The attention and the effective delivery of key information proved the blog’s value to growers and staff, suggested Sheahan. “

The results helped establish the blog as a legitimate way to get information out to growers and continue to establish us as market leaders and advanced agronomists in our area.”

Local Focus, National Reach

The local market is the focal point of the blog. “We have 60 to 70 out of the total of 85 to 90 followers, who represent the majority of our larger customers,” said Bennett. “We try not to put too much in a post, but suggest they contact their agronomist for more information. Customers will reference the blog, so we know they are reading it. Some will ask for follow-up all the time, and others ask occasionally.”

Focusing locally in the Willamette Valley hasn’t limited the reach of the blog, which gets hits from around the world. “Using Google Analytics, we can monitor what posts are most visited, where viewers are coming from and more,” said Sheahan.

Staff does follow certain guidelines. Rates are never discussed. Neither are specific recommendations, much less any off-label research. Vendors are not allowed to use the blog as a sales point.

The blog is also not a cheerleader for agriculture or the industry.

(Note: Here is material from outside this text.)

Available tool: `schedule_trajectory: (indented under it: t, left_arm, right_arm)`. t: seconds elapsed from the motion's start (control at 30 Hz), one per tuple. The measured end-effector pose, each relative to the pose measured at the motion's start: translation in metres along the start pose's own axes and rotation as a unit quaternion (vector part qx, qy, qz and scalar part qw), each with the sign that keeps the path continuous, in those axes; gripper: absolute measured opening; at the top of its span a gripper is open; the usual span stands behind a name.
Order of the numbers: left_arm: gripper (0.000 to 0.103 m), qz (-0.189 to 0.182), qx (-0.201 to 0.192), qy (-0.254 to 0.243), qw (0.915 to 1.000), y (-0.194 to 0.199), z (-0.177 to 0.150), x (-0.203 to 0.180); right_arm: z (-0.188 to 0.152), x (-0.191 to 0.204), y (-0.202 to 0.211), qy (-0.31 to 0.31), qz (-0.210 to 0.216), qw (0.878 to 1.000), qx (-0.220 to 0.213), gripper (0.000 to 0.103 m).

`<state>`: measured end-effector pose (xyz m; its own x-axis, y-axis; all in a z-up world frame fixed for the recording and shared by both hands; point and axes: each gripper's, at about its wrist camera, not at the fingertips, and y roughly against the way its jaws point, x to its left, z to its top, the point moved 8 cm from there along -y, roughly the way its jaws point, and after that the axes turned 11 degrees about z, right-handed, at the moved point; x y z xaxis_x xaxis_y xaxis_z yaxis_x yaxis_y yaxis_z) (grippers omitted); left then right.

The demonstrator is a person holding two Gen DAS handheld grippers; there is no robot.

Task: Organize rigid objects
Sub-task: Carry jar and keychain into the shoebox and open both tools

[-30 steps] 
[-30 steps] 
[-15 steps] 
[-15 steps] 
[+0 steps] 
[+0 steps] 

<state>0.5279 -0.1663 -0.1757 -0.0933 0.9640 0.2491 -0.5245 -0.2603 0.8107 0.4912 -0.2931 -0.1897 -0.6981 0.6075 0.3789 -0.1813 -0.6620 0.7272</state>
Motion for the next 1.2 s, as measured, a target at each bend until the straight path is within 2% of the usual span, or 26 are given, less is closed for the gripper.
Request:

Neither Dannen nor Bennett sees their role as  peaking to urban audiences on behalf of agriculture.

As a result, the Tangent blog may offer the best kind of promotion of agriculture to a non-farm audience. It allows farm and nonfarm viewers alike to see and understand what a professional agronomy staff does.

“Through our blog and our community outreach locally to schools and other groups, we try to show good stewardship,” said Bennett. “Through our work, we try to show that we are good stewards of the land. 

That is as much a message for our customers as for anyone else.”